Resolutions were passed in the Senate and the Assembly to vote remotely on a limited basis in order to pass the 2020-2021 budget, however neither house has informed the public if it will reconvene in some way, beginning next week.

Common Cause New York and a handful of lawmakers have been pushing the Legislature to come up with a plan to pass bills remotely via platforms like Zoom. 

On April 15, Assemblywoman Deborah Glick, D-Greenwich Village, joined a conference call with Susan Lerner, executive director of Common Cause/NY to discuss how important it is for legislators to meet remotely.

“While the governor is figuring out how to literally keep New Yorkers alive, lawmakers need to look beyond the rapidly evolving crisis and help plan for recovery, in addition to supporting their constituents,” Lerner said.

Glick acknowledged that not only do a number of bills need to be passed that are relevant and crucial to the COVID-19 pandemic, but there are a number of high-priority bills not related to the virus pandemic, such as the Child Victims Act, and Glick’s sponsored bill A.08212/S.06311 that would disclose that fake clinics are not medical facilities and bill A.08721/S.06699A that would eliminate the misclassification of gig workers. 

Advocates are especially pushing lawmakers to come up with a plan for absentee and early voting for all 2020 elections in New York state. 

Other states have already begun preparations for a remote legislative session. Pennsylvania, for example, passed a bill earlier this week would allow for remote notarization of documents and remote public meetings.

“Our goal is to help the Legislature fulfill its function and hopefully set up a system where committees can function as well so that the calendar can move through in an orderly fashion because we count on our representatives to help us address this crisis with policy and laws, as well as individual help,” Lerner said.

Some New York state lawmakers, like Senator Brad Hoylman, D-Manhattan, are conducting virtual town hall meetings via Zoom that are then shared with the public on Facebook.

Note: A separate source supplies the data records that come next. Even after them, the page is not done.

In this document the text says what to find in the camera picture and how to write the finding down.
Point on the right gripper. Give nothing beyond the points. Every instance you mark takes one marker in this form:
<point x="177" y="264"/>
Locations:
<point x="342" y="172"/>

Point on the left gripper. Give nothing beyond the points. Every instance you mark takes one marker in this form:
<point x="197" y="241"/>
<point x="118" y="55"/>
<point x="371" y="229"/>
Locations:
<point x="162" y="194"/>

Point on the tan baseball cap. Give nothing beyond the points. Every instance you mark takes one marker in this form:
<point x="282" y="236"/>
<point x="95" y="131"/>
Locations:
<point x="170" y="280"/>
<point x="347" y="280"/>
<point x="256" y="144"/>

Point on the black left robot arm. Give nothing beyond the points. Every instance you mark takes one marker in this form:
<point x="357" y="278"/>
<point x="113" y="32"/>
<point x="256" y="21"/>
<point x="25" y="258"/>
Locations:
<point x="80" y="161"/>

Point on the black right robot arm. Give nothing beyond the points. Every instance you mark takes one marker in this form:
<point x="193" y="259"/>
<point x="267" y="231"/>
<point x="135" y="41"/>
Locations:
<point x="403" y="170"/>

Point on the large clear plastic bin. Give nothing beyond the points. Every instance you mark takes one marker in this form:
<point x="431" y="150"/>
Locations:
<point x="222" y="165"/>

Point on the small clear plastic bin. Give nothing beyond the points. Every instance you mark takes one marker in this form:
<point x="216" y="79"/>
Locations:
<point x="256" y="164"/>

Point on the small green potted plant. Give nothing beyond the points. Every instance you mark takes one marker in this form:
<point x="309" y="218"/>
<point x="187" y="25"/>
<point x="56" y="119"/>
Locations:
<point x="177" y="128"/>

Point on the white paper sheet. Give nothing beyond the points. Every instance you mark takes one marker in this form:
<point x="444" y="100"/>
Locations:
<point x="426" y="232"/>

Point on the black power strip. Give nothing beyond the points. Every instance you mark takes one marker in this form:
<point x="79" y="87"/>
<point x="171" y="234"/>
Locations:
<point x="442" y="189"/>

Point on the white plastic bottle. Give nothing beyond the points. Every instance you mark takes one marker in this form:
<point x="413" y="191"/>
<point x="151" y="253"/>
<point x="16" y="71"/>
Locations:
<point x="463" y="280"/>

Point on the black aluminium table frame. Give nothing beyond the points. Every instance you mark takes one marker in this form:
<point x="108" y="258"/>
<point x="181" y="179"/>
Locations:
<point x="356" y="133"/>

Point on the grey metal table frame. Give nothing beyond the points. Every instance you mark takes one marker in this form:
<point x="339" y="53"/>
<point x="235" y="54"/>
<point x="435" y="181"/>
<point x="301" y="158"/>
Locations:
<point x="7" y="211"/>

However, not all parts of New York state have broadband access that would allow them to view these remote meetings.

“Parts of the state are really quite devoid of this kind of access, so I think that some of what they’re dealing with is how do we live stream a virtual session, as well as make certain that everybody across the state can tune in on their devices,” Glick acknowledged.

Both Senator Hoylman and Assemblywoman Catalina Cruz, D-Jackson Heights, are also calling on the Legislature to meet remotely.

“Even before COVID-19 hit, our legislative to-do list was enormous: we need to get ICE out of our courts, repeal the outdated ban on Walking While Trans, extend the Child Victims Act, and more,” Hoylman said. “Now that we’re dealing with COVID-19, we must pass new legislation to address this unprecedented pandemic, such as cracking down on consumer price gouging, and providing care and resources to frontline medical workers.” 

Common Cause pointed out that the state Senate is especially equipped to operate remotely with relevant software applications accessible from any computer. 

Ten years ago the Senate overhauled its technology systems to allow legislators to work remotely — implementing webmail, supporting smartphones and tablets for the first time, installing secure WiFi routers in district offices, and modernizing many of the institution’s legislative and constituent data and workflow management software applications so that they could be accessed outside of Albany, and publishing all of the Senate’s spending and voting data on the Web.

Part of the motivation at that time was to ensure that lawmakers and their constituents didn’t need to be in Albany to know what was going on in Albany.